UPDATE: The torti died this morning in my arms, in horrible fashion. Her lungs filled with fluids from heart failure. She was fine when I went to bed finally, at 4:00 a.m., well not fine, but not filled with fluids. I had fallen asleep early on my couch and awakened at 2:00 a.m. and checked on her before going back to bed at 4:00.
She struggled to breath through the fluid accumulation to the end, a breath, then the struggle to get air. I didn't know what to do. I wanted to dress quickly, get her to a vet, but I knew she had only minutes by then.

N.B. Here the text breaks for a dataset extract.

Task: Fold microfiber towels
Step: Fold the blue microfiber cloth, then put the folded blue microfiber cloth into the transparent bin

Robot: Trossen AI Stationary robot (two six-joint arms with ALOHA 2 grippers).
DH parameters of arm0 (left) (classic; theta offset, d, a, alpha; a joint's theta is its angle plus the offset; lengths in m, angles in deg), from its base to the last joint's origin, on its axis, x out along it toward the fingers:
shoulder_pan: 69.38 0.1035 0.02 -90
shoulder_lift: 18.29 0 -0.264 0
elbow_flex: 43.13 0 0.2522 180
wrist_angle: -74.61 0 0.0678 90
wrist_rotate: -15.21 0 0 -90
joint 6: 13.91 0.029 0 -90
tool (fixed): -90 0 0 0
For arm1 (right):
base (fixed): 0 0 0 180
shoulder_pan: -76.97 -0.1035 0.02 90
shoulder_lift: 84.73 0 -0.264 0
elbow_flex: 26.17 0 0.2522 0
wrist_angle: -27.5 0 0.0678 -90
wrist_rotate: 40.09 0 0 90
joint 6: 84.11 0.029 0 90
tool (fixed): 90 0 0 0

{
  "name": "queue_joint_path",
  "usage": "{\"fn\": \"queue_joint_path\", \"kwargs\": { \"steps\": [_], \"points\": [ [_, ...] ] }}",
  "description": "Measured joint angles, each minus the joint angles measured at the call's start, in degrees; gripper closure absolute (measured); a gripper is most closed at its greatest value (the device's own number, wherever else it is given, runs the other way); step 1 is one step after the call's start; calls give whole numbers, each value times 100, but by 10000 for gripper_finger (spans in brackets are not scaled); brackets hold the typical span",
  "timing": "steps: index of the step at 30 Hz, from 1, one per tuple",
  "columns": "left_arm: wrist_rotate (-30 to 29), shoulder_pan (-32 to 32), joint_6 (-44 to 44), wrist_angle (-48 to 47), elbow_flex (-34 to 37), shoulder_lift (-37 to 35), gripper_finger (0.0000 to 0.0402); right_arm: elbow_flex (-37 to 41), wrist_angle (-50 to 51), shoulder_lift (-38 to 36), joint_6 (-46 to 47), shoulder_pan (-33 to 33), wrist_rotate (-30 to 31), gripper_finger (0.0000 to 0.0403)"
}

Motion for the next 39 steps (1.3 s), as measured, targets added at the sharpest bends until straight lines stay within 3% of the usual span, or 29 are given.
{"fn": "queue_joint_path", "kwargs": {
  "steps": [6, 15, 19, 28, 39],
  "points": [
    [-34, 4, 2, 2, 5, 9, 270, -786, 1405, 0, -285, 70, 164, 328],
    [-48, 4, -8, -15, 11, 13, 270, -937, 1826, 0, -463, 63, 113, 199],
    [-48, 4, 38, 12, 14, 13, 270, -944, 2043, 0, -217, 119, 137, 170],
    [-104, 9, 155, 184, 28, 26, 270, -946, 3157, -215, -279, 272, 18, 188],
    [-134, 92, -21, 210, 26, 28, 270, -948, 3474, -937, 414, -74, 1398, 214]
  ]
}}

I went into the bathroom again, panicked in my mind and sobbing. I pulled her out and held her, hoping to help her breath, with her head and chest elevated. She struggled so, raking in breaths in terrible trauma through fluid. Then she would twist up crying and moaning horribly when she could get no air, and then it would break through and she'd get a small gulp, then the struggle again. I was sobbing loudly by now. There was one final convulsion when she could get no air, then her body went limp and her eyes dilated and I wrapped her in the blankee and was glad her struggle was over. All this lasted only about six minutes. Before I got up, I don't know how long she struggled to breath. Could not have been long.
7 comments:
Rest eternal grant unto her, O Lord;
And let Light Perpetual shine upon her.
Poor poor baby...my heart goes out to her - and you. I almost cried -it reminded me of when my Ginger convulsed in my arms and went...same thing - he couldn't breathe..it's horrible, just horrible. Something I hope to never experience again, yet being a perpetual cat owner, who can say.
Oh, Jody. My heart goes out to you and that poor little girl. Small comfort, but at least she didn't die alone and abandoned on the street. So many poor dears never know comfort or love or care. I am so sorry.
I, too, hope never to experience that again. I may make it. I gave 3 years of my life to hospicing an old dog and 3 old cats in succession, each of whose exits were measured in months. They all died at home, in reasonable comfort right up to within a few hours of the end. Termite died in Jane's arms, and Rosie died in bed snuggled up to me. I'm still catching up on everything that I neglected for them, but if I had it all to do over I wouldn't change a thing.
After being thus cleaned out, we now have 5 young cats, ranging from 7 to 26 months. Since our animals tend to live to ages 15 to 20, there is a good chance that they may all outlive me.
I'm so sorry, I was pulling for her.
I just know she thanks you deeply for being there with her at the end. I hope you can find the peace that she has found now (but don't die to do it). I'm so very sorry for your loss.
Thanks to all of you, for your kind thoughts sent for me and the torti. It's still hurting me to think about it. Bad things happen, just have to keep on going.